Exercise prompt:
In the response, each entry below should appear again exactly as given.

Records to process:
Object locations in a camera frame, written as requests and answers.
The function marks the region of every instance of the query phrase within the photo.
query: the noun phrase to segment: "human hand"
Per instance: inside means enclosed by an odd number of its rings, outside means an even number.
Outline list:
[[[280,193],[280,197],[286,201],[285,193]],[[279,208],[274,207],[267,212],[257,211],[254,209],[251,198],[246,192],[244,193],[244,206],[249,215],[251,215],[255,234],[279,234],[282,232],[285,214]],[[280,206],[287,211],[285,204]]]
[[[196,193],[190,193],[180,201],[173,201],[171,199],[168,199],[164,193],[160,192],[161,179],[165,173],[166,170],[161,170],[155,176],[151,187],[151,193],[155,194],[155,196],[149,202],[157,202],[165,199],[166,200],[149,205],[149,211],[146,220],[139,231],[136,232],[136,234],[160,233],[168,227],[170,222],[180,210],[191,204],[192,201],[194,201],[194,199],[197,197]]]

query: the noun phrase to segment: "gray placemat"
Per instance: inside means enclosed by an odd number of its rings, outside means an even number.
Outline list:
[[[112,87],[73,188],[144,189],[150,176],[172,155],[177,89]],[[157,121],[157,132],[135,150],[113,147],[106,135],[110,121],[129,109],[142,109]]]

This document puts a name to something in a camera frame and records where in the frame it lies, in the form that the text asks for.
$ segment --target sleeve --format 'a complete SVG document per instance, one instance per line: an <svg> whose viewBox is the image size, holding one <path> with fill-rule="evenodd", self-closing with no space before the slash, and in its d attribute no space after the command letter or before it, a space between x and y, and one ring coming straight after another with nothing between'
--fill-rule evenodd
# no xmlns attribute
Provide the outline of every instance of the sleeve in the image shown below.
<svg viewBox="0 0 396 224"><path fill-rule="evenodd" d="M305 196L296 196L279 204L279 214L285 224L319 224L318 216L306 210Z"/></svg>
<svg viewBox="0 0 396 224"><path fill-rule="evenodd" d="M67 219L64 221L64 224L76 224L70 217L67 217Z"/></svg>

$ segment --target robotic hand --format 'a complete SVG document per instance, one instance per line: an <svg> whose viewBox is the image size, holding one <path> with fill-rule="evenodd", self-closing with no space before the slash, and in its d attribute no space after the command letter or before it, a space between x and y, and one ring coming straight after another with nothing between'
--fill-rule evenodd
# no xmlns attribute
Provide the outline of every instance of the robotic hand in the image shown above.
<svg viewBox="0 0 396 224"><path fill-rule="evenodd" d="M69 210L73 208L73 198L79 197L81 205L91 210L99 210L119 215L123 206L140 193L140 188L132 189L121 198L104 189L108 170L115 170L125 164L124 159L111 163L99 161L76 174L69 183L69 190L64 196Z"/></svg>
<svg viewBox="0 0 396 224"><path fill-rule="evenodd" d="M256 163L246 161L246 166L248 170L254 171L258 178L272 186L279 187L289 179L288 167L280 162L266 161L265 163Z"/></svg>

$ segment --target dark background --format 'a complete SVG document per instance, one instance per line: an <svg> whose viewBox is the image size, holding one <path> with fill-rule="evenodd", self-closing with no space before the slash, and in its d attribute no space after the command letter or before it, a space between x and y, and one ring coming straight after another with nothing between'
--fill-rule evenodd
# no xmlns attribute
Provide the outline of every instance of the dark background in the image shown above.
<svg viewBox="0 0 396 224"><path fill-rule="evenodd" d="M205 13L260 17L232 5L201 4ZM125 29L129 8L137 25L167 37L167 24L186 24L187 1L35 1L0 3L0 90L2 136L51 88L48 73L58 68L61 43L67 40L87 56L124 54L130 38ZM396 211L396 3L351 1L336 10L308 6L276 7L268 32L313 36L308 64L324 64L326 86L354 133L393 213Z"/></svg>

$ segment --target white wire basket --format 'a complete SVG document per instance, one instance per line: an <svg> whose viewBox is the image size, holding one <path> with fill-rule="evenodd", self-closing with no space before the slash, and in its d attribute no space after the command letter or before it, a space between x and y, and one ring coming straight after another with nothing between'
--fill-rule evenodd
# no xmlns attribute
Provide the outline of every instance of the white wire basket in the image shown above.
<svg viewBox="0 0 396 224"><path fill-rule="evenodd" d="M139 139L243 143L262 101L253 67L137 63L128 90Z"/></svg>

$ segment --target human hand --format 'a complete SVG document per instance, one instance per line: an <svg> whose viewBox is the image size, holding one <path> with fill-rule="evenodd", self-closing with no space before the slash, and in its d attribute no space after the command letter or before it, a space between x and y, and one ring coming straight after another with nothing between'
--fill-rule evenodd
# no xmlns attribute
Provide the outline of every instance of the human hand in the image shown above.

Exercise output:
Object locations in a camera frame, written as requests and answers.
The function marks the region of every instance of the query phrase within the photo.
query: the noun phrase to segment: "human hand"
Per instance: inside means enclosed by an odd number of its rings, outside means an even number.
Outline list:
[[[280,193],[280,197],[286,201],[285,193]],[[279,208],[274,207],[267,212],[257,211],[254,209],[251,198],[246,192],[244,193],[244,206],[249,215],[251,215],[255,234],[279,234],[282,232],[285,214]],[[280,206],[287,211],[285,204]]]
[[[196,193],[190,193],[180,201],[173,201],[171,199],[168,199],[164,193],[160,192],[161,179],[165,173],[166,170],[161,170],[155,176],[151,187],[151,193],[155,194],[155,196],[149,202],[157,202],[165,199],[166,200],[149,205],[149,211],[146,220],[139,231],[136,232],[136,234],[160,233],[168,227],[170,222],[180,210],[191,204],[192,201],[194,201],[194,199],[197,197]]]

query: the noun phrase to segment: "gray placemat"
Per instance: inside means enclosed by an odd number of its rings, outside means an even number.
Outline list:
[[[112,87],[73,188],[144,189],[150,176],[172,155],[177,89]],[[157,121],[157,132],[135,150],[113,147],[106,135],[110,121],[129,109],[142,109]]]

This document puts a name to something in a camera frame and records where in the frame it lies, in the form that the text asks for.
$ segment --target sleeve --format 'a complete SVG document per instance, one instance per line: an <svg> whose viewBox is the image size, holding one <path> with fill-rule="evenodd", self-closing with no space before the slash, and in its d attribute no space after the command letter or before it, a space between x and y, and one ring coming straight after another with nothing between'
--fill-rule evenodd
# no xmlns attribute
Provide the outline of every instance of the sleeve in the image shown below.
<svg viewBox="0 0 396 224"><path fill-rule="evenodd" d="M305 196L296 196L279 204L279 214L285 224L319 224L318 216L306 210Z"/></svg>
<svg viewBox="0 0 396 224"><path fill-rule="evenodd" d="M67 219L64 221L64 224L76 224L70 217L67 217Z"/></svg>

$ segment --target robotic hand --format 'a complete SVG document per instance, one instance per line: an <svg> whose viewBox is the image size, holding one <path> with fill-rule="evenodd", self-closing with no space before the slash, and in its d attribute no space after the command letter or before it, a space between x and y, and one ring coming straight after another with nothing between'
--fill-rule evenodd
# no xmlns attribute
Provide the outline of every instance of the robotic hand in the image shown above.
<svg viewBox="0 0 396 224"><path fill-rule="evenodd" d="M69 210L73 208L73 198L79 197L81 205L91 210L99 210L119 215L123 206L140 193L140 188L132 189L121 198L104 189L108 170L115 170L125 164L124 159L111 163L99 161L76 174L69 183L69 190L64 196Z"/></svg>
<svg viewBox="0 0 396 224"><path fill-rule="evenodd" d="M256 163L246 161L246 166L248 170L254 171L258 178L272 186L279 187L289 179L288 167L280 162L266 161L265 163Z"/></svg>

$ segment --target dark background --format 'a complete SVG document per instance, one instance per line: an <svg> whose viewBox is the image size, holding one <path> with fill-rule="evenodd", self-closing with no space before the slash, and in its d attribute no space after the command letter or before it, a space between x and y, and one ring coming straight after another with nothing between'
--fill-rule evenodd
# no xmlns attribute
Provide the outline of every instance of the dark background in the image shown above.
<svg viewBox="0 0 396 224"><path fill-rule="evenodd" d="M205 13L260 17L232 5L201 4ZM125 29L129 8L137 25L167 37L167 24L186 24L187 1L35 1L0 3L0 90L2 136L51 88L48 73L58 68L61 43L67 40L87 56L124 54L130 38ZM396 211L396 3L351 1L336 10L308 6L276 7L268 32L313 36L308 64L324 64L326 86L354 133L393 213Z"/></svg>

$ segment --target white wire basket --format 'a complete SVG document per instance, one instance per line: an <svg> whose viewBox is the image size, holding one <path> with fill-rule="evenodd", self-closing with no space before the slash, and in its d attribute no space after the command letter or before it, a space between x and y, and one ring coming straight after another with nothing between'
--fill-rule evenodd
# no xmlns attribute
Provide the outline of every instance of the white wire basket in the image shown above.
<svg viewBox="0 0 396 224"><path fill-rule="evenodd" d="M139 139L243 143L262 101L253 67L137 63L128 90Z"/></svg>

$ segment --target human hand --format 'a complete SVG document per instance, one instance per line: an <svg> whose viewBox is the image size, holding one <path> with fill-rule="evenodd", self-closing with no space before the slash, and in its d attribute no space after the command letter or before it, a space between x and y, and one ring coming straight after another with nothing between'
--fill-rule evenodd
# no xmlns attribute
Provide the outline of every instance of the human hand in the image shown above.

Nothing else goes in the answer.